Thursday, June 27, 2013

'how easily and insensibly we ... make a beaten path for ourselves'

I left the woods for as good a reason as I went there. Perhaps it seemed to me that I had several more lives to live, and could not spare any more time for that one. It is remarkable how easily and insensibly we fall into a particular route, and make a beaten path for ourselves. I had not lived there a week before my feet wore a path from my door to the pond-side; and though it is five or six years since I trod it, it is still quite distinct. It is true, I fear that others may have fallen into it, and so helped to keep it open. The surface of the earth is soft and impressible by the feet of men; and so with the paths which the mind travels. How worn and dusty, then, must be the highways of the world, how deep the ruts of tradition and conformity!
Henry David Thoreau, Walden; or, Life in the Woods (1854)

Wednesday, June 26, 2013

We are spontaneously idolatrous

All human beings have their hearts set somewhere, hold something sacred, worship at some shrine. We are spontaneously idolatrous—where, by ‘idolatry’, I mean the worship of some creature, the setting of the heart on some particular thing (usually oneself). For most of us there is no single creature that is the object of our faith. Our hearts are torn, dispersed, distracted. We are (to use the seventeenth-century term) polytheists. And none of us is so self-transparent as to know quite where, in fact, our hearts are set.

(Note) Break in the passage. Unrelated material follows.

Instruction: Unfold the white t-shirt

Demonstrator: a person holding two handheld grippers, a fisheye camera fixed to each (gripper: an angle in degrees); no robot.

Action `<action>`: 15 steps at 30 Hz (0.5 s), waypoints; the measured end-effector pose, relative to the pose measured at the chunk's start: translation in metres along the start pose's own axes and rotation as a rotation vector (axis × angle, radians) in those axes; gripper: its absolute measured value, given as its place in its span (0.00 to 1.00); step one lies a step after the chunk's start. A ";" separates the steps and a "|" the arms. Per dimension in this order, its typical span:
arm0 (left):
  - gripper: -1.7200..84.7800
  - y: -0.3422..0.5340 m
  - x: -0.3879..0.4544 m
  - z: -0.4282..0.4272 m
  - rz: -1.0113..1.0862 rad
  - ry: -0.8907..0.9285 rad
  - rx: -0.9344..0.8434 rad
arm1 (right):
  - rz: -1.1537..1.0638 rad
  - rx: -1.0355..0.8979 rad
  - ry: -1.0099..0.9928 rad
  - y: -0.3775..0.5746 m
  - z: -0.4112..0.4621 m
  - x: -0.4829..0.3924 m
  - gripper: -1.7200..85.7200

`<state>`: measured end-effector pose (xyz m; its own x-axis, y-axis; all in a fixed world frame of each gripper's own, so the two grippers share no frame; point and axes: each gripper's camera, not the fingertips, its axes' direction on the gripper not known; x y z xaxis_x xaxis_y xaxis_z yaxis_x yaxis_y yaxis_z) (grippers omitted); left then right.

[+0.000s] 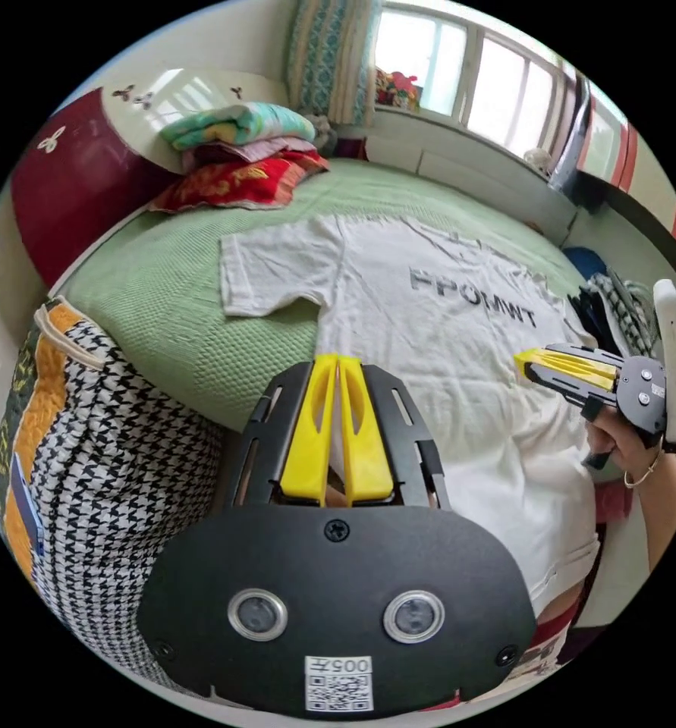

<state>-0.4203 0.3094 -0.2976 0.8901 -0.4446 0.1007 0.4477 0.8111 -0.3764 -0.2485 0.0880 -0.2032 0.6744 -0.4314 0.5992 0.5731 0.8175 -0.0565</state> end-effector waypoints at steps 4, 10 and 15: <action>0.14 -0.023 -0.055 0.006 -0.105 0.006 -0.030 | -0.072 0.089 -0.162 -0.073 -0.012 -0.019 0.10; 0.16 -0.047 -0.096 0.025 -0.143 0.030 -0.060 | -0.121 0.086 -0.270 -0.179 0.018 -0.058 0.14; 0.14 -0.056 -0.108 0.050 -0.183 -0.002 -0.103 | -0.078 0.008 -0.312 -0.237 0.060 -0.075 0.13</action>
<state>-0.5372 0.3314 -0.2418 0.7951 -0.5798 0.1777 0.5906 0.6738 -0.4440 -0.4634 -0.0505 -0.1868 0.4528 -0.3560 0.8174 0.6127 0.7903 0.0048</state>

Against this background, the great religious traditions can be seen as contexts in which human beings may learn, however slowly, partially, imperfectly, some freedom from the destructive bondage which the worship of the creature brings.
 —Nicholas Lash, The Beginning and the End of 'Religion' (1996)

Thursday, June 20, 2013

What is Good in Itself

St. Thomas Aquinas says that art does not require rectitude of the appetite, that it is wholly concerned with the good of that which is made. He says that a work of art is a good in itself, and this is a truth that the modern world has largely forgotten. We are not content to stay within our limitations and make something that is simply a good in and by itself. Now we want to make something that will have some utilitarian value. Yet what is good in itself glorifies God because it reflects God. The artist has his hands full and does his duty if he attends to his art. He can safely leave evangelizing to the evangelists. He must first of all be aware of his limitations as an artist—for art transcends its limitations only by staying within them.
Flannery O'Connor, "Catholic Novelists and Their Readers" (1969)

Sunday, June 16, 2013

Some Books

Some books are to be tasted, others to be swallowed, and some few to be chewed and digested: that is, some books are to be read only in parts, others to be read, but not curiously, and some few to be read wholly, and with diligence and attention.
Francis Bacon, "Of Studies" (1625)

Thursday, June 13, 2013

The gantlet.

I observed that the vitals of the village were the grocery, the bar-room, the post-office, and the bank; and, as a necessary part of the machinery, they kept a bell, a big gun, and a fire-engine, at convenient places; and the houses were so arranged as to make the most of mankind, in lanes and fronting one another, so that every traveller had to run the gantlet, and every man, woman, and child might get a lick at him. . . . Signs were hung out on all sides to allure him; some to catch him by the appetite, as the tavern and victualling cellar; some by the fancy, as the dry goods store and the jeweller's; and others by the hair or the feet or the skirts, as the barber, the shoemaker, or the tailor. Besides, there was a still more terrible standing invitation to call at every one of these houses, and company expected about these times. For the most part I escaped wonderfully from these dangers, either by proceeding at once boldly and without deliberation to the goal, as is recommended to those who run the gantlet, or by keeping my thoughts on high things, like Orpheus, who, "loudly singing the praises of the gods to his lyre, drowned the voices of the Sirens, and kept out of danger." Sometimes I bolted suddenly, and nobody could tell my whereabouts, for I did not stand much about gracefulness, and never hesitated at a gap in a fence. I was even accustomed to make an irruption into some houses, where I was well entertained, and after learning the kernels and very last sieve-ful of news, what had subsided, the prospects of war and peace, and whether the world was likely to hold together much longer, I was let out through the rear avenues, and so escaped to the woods again.
Henry David Thoreau, Walden; or Life in the Woods (1854)

Monday, June 10, 2013

'the inspiration of a transient occasion'

The orator yields to the inspiration of a transient occasion, and speaks to the mob before him, to those who can hear him; but the writer, whose more equable life is his occasion, and who would be distracted by the event and the crowd which inspire the orator, speaks to the intellect and heart of mankind, to all in any age who can understand him.
Henry David Thoreau, Walden; or Life in the Woods (1854)

Wednesday, June 5, 2013

'a taste for the beautiful is most cultivated out of doors'

Before we can adorn our houses with beautiful objects the walls must be stripped, and our lives must be stripped, and beautiful housekeeping and beautiful living be laid for a foundation: now, a taste for the beautiful is most cultivated out of doors, where there is no house and no housekeeper.